Welsh nationalis­m grew from seeing our landscape drowned to build reservoirs, our men being killed working undergroun­d in the dark. It grew from the disasters we faced together as a community in spite of indifferen­ce from the government in London.

It causes hackles to rise when the English Prime Minister attacks our nation, using our health and education services’ problems as a weapon to attack the English Labour Party. It is anger caused across our country when Mrs Thatcher used her hatred for the trade unions to destroy our communitie­s, removing all hope of them ever recovering.

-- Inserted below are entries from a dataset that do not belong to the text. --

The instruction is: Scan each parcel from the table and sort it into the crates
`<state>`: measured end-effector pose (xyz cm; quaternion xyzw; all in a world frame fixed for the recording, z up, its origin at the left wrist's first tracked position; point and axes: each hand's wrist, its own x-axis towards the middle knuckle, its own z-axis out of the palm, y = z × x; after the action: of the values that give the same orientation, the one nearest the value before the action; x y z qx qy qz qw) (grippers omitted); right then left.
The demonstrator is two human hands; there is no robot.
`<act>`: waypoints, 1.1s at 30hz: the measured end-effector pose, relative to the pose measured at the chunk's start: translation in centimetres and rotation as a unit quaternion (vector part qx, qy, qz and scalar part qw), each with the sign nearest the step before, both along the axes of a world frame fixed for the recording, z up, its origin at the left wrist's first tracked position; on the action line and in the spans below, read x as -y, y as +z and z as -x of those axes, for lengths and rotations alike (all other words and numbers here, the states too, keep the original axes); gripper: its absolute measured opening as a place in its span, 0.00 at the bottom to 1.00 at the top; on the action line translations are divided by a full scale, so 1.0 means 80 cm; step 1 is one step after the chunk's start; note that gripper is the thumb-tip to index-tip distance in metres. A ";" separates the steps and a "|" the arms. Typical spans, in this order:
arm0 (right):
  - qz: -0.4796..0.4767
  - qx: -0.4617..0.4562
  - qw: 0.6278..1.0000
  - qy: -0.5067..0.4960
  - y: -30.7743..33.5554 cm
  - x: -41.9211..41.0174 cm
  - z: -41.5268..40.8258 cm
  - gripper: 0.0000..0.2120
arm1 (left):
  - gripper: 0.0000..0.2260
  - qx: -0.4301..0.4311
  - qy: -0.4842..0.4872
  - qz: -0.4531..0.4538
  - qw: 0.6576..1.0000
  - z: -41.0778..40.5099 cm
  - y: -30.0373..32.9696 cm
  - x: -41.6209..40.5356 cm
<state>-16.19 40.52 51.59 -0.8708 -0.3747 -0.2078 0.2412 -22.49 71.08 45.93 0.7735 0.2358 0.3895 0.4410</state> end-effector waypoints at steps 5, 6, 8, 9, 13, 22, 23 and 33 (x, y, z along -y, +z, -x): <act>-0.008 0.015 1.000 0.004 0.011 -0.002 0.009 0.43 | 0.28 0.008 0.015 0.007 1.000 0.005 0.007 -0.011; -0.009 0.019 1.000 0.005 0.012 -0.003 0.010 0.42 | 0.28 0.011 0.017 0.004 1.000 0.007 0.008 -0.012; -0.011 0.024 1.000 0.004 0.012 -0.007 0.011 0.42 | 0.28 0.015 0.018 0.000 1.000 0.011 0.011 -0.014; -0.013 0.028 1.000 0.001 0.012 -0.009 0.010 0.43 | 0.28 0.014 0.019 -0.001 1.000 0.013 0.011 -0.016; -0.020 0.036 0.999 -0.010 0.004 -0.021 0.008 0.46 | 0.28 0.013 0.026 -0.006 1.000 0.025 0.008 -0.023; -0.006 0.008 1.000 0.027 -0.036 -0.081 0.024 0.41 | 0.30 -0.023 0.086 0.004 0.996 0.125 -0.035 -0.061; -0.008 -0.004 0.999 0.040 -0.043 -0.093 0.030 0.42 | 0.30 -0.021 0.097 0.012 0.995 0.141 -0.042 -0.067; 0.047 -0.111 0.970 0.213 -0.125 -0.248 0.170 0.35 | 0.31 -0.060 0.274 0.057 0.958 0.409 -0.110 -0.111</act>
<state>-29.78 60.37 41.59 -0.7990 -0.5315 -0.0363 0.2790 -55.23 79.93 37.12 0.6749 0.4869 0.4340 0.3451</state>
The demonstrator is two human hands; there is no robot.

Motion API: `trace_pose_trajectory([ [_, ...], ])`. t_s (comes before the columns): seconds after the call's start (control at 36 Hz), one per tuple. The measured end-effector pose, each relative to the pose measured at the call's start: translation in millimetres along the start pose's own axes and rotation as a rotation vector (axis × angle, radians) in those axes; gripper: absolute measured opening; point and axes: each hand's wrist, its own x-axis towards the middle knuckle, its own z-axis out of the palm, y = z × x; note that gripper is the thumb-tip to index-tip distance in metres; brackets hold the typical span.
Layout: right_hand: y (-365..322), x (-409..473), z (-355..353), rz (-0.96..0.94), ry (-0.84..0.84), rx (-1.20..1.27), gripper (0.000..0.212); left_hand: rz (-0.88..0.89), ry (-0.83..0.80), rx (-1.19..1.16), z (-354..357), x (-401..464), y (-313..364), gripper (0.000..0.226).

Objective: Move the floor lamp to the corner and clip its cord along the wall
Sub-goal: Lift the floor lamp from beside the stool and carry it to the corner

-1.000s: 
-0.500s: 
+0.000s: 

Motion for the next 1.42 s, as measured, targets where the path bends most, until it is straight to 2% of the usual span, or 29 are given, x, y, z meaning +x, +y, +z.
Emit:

Wales will not oppose these insults because it is poor and its people need any sort of work, however demeaning. It is the history lecturers in our colleges pronouncin­g in the 1970s that Welsh children should not be taught their own history “because it would make nationalis­ts of them”.

The self-interest of Welsh nationalis­ts is the desire to live in a country where we can decide for ourselves what is good for us, and that we have the power to put those decisions into action.